### Problem statement
In the entries below, filter for the word "photograph" and copy every matching line.

[Opening Data provided section]

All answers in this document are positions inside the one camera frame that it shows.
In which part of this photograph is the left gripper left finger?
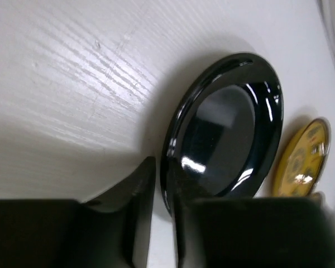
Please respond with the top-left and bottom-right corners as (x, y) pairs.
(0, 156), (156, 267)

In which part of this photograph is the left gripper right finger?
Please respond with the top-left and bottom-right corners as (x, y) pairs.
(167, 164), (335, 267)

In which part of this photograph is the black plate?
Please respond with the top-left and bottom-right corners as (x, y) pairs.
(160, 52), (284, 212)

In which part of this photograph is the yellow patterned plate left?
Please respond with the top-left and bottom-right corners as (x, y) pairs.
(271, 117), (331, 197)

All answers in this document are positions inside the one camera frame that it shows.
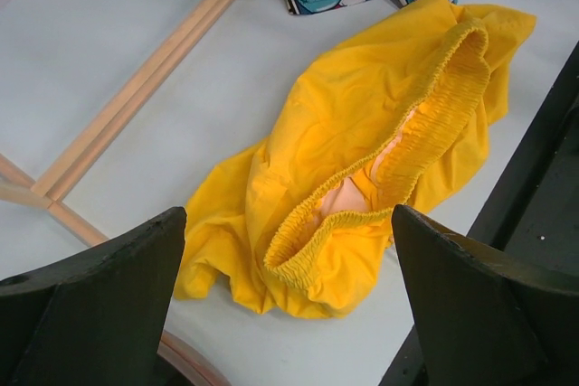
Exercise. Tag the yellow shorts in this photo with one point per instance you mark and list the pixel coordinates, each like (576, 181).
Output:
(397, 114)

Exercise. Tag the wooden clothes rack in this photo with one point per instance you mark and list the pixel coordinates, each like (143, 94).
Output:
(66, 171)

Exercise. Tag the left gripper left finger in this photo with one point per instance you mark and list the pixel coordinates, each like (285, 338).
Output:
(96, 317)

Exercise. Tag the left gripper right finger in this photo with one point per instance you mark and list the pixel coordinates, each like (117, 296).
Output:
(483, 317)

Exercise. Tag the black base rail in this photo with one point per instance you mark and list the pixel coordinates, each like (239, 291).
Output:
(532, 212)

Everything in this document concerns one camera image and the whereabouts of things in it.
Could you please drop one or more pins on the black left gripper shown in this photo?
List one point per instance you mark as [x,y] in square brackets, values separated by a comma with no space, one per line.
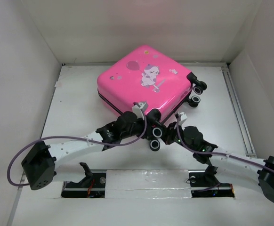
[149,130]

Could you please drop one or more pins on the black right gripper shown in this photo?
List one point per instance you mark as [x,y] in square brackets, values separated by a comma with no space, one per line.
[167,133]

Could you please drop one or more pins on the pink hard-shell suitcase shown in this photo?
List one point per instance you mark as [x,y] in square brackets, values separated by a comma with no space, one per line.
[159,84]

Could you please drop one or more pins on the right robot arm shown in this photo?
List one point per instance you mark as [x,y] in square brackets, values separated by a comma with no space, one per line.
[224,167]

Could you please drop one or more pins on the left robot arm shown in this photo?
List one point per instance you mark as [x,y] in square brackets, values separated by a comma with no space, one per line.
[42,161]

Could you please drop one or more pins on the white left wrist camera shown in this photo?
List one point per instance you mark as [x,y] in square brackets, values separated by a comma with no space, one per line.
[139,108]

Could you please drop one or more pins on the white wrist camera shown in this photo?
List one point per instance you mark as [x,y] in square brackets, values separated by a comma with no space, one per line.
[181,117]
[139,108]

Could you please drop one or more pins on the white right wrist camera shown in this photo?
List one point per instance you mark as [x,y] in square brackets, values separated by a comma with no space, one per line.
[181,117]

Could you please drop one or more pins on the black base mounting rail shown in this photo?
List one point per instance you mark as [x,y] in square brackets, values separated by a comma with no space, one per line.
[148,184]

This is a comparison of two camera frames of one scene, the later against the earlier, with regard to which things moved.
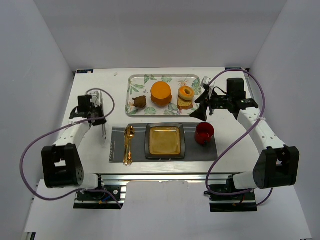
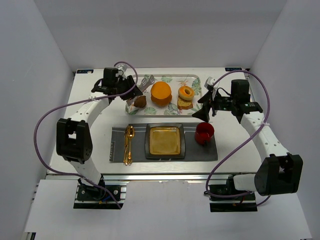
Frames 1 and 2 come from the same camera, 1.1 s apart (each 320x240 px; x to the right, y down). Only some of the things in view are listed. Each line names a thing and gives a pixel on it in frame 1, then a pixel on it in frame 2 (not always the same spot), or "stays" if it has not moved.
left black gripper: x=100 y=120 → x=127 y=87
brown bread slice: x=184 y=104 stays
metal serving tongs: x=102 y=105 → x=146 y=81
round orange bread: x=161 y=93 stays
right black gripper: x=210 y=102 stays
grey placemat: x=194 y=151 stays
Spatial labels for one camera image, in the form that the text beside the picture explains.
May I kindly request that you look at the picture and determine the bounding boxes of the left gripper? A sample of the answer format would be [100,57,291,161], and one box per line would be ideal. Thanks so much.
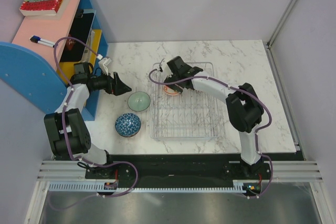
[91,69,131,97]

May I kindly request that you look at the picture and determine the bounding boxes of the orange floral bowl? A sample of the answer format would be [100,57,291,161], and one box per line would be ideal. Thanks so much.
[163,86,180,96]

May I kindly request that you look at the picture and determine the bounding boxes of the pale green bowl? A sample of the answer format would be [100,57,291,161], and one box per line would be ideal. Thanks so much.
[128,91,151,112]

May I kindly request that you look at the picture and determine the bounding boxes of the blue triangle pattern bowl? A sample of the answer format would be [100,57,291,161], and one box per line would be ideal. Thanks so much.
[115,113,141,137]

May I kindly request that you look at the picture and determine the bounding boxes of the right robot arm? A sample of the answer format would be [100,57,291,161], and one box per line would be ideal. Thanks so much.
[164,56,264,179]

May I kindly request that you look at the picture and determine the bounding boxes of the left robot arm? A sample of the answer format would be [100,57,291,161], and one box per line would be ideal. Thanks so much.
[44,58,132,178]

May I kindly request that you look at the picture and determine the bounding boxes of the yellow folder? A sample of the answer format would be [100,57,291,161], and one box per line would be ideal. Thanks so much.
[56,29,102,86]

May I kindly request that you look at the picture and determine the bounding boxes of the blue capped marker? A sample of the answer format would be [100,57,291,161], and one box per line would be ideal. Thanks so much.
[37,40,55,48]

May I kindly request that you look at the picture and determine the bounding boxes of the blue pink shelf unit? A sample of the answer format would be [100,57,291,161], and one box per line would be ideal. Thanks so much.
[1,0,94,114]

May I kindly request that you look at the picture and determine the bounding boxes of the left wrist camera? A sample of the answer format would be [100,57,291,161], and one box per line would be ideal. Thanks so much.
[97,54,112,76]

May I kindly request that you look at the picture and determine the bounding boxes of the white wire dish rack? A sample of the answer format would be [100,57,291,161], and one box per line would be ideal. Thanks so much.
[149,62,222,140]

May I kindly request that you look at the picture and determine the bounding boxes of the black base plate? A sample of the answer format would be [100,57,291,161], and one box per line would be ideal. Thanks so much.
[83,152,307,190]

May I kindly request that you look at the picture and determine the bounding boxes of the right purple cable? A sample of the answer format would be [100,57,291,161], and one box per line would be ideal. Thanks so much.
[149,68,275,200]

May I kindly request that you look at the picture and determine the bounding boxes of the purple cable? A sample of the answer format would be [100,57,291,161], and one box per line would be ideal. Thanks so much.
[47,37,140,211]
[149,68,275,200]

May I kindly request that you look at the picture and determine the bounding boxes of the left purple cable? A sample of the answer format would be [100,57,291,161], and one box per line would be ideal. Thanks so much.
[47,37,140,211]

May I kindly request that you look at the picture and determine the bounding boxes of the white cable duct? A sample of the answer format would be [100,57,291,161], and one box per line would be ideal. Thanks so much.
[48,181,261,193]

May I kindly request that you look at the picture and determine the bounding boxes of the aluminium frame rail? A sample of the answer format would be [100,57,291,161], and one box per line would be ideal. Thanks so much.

[Closing Data provided section]

### Response below
In which part of this photograph is the left gripper left finger?
In which part of this photograph is the left gripper right finger?
In which part of this photograph is the black plate?
In which part of this photograph is the yellow patterned plate left?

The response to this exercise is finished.